The FLAG tag Peptide is typically used at 100 μg/mL for competitive elution from anti-FLAG M2 resin. For pulldowns, fusion proteins are expressed in suitable hosts, lysed under native conditions, and incubated with antibody resin. Elution is performed by addition of synthetic FLAG tag Peptide or by enterokinase digestion. The peptide is supplied as a solid and should be reconstituted in water or DMSO to the desired concentration immediately before use. Store aliquots at -20°C desiccated; avoid repeated freeze-thaw cycles. Shipping is on blue ice for temperature stability.
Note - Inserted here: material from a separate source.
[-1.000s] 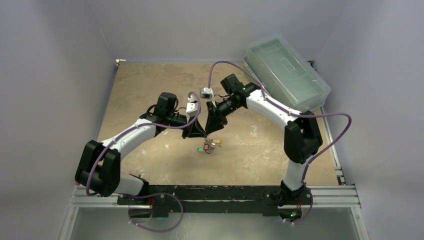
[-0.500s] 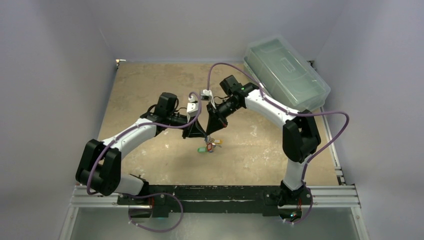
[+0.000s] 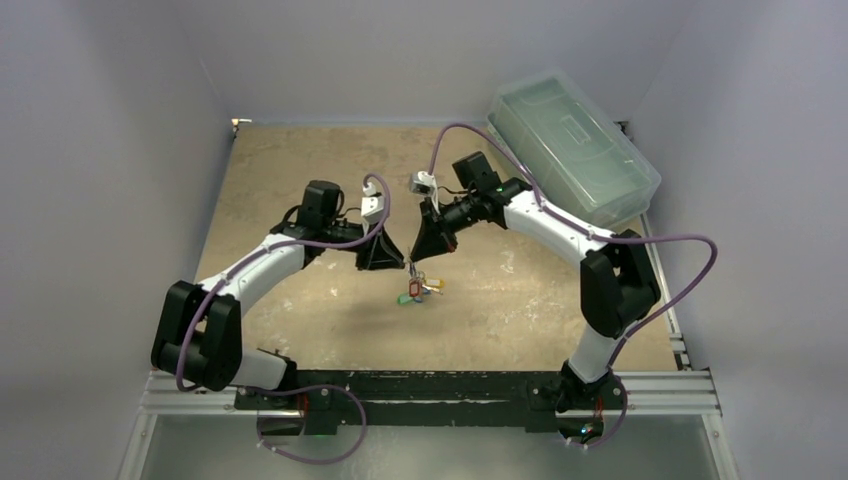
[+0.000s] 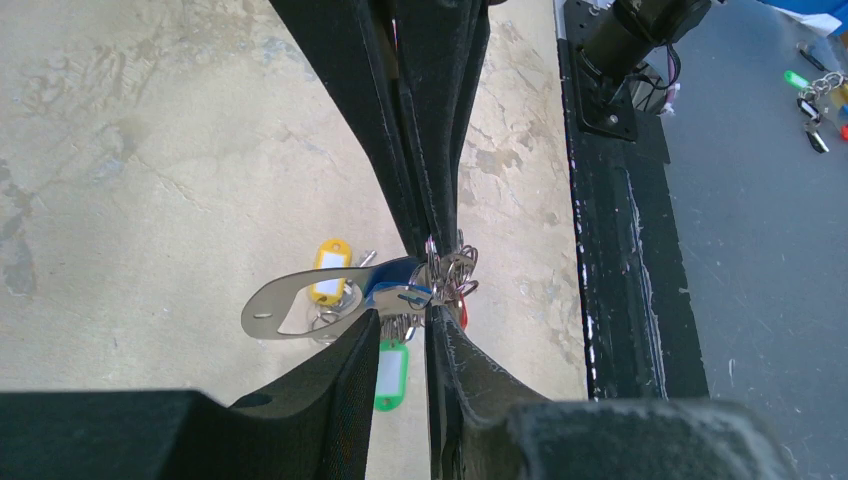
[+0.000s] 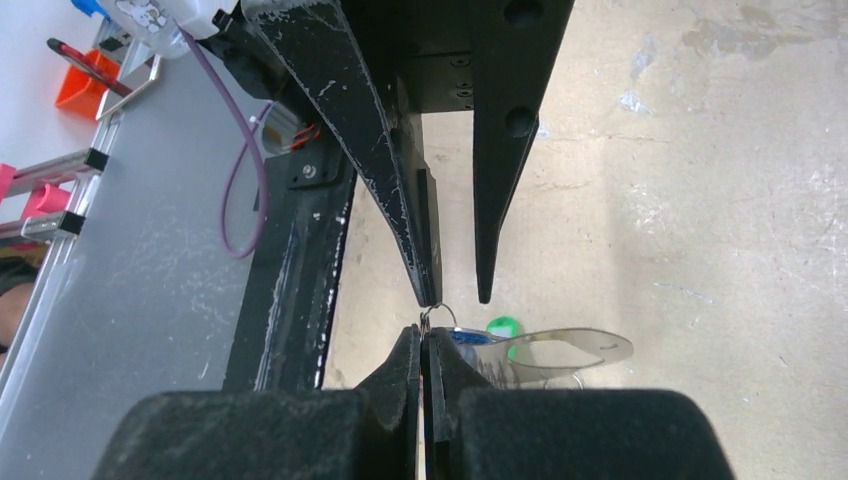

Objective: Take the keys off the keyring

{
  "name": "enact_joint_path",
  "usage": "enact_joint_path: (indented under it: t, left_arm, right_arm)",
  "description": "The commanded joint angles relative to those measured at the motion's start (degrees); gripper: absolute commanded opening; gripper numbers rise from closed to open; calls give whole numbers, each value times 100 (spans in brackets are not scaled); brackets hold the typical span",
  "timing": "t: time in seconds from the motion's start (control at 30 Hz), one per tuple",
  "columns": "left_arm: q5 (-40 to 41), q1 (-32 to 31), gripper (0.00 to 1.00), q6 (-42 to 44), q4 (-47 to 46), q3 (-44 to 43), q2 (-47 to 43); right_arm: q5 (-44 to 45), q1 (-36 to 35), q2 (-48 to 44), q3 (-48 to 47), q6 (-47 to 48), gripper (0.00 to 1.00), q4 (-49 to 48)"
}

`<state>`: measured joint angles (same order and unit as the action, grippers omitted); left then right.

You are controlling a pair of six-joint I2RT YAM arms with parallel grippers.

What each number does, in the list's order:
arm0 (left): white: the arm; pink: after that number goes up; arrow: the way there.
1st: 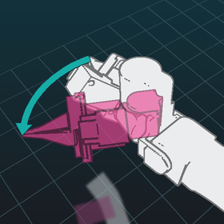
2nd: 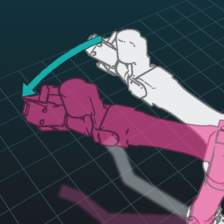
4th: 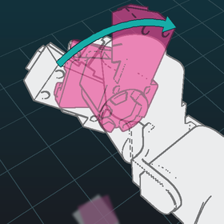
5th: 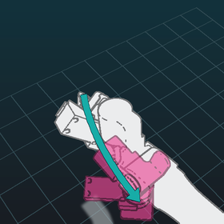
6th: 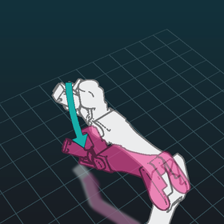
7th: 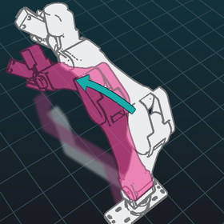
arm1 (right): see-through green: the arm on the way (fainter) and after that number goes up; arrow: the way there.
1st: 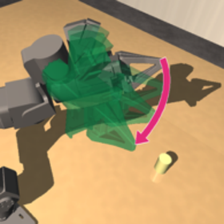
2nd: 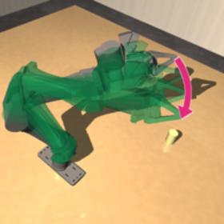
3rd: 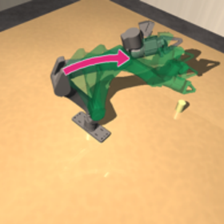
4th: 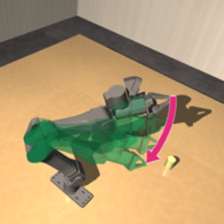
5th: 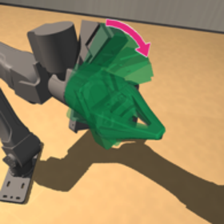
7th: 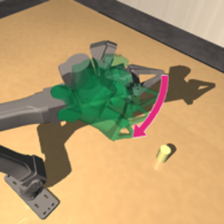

For membrane or large protein complexes, refer to membrane protein applications—that article highlights advanced membrane protein strategies, while we focus on general biochemical and solubility parameters.

Conclusion & Outlook

The FLAG tag Peptide (DYKDDDDK) remains a gold standard for epitope tagging in recombinant protein workflows. Its high solubility, purity, and compatibility with gentle elution methods ensure reproducibility and integrity of purified proteins. Proper use—including awareness of limitations with 3X FLAG fusions and buffer requirements—maximizes experimental reliability. As protein science advances, the FLAG tag's modularity and chemical definition will continue to support innovations in protein complex characterization and translational research (Marcum & Radhakrishnan 2019).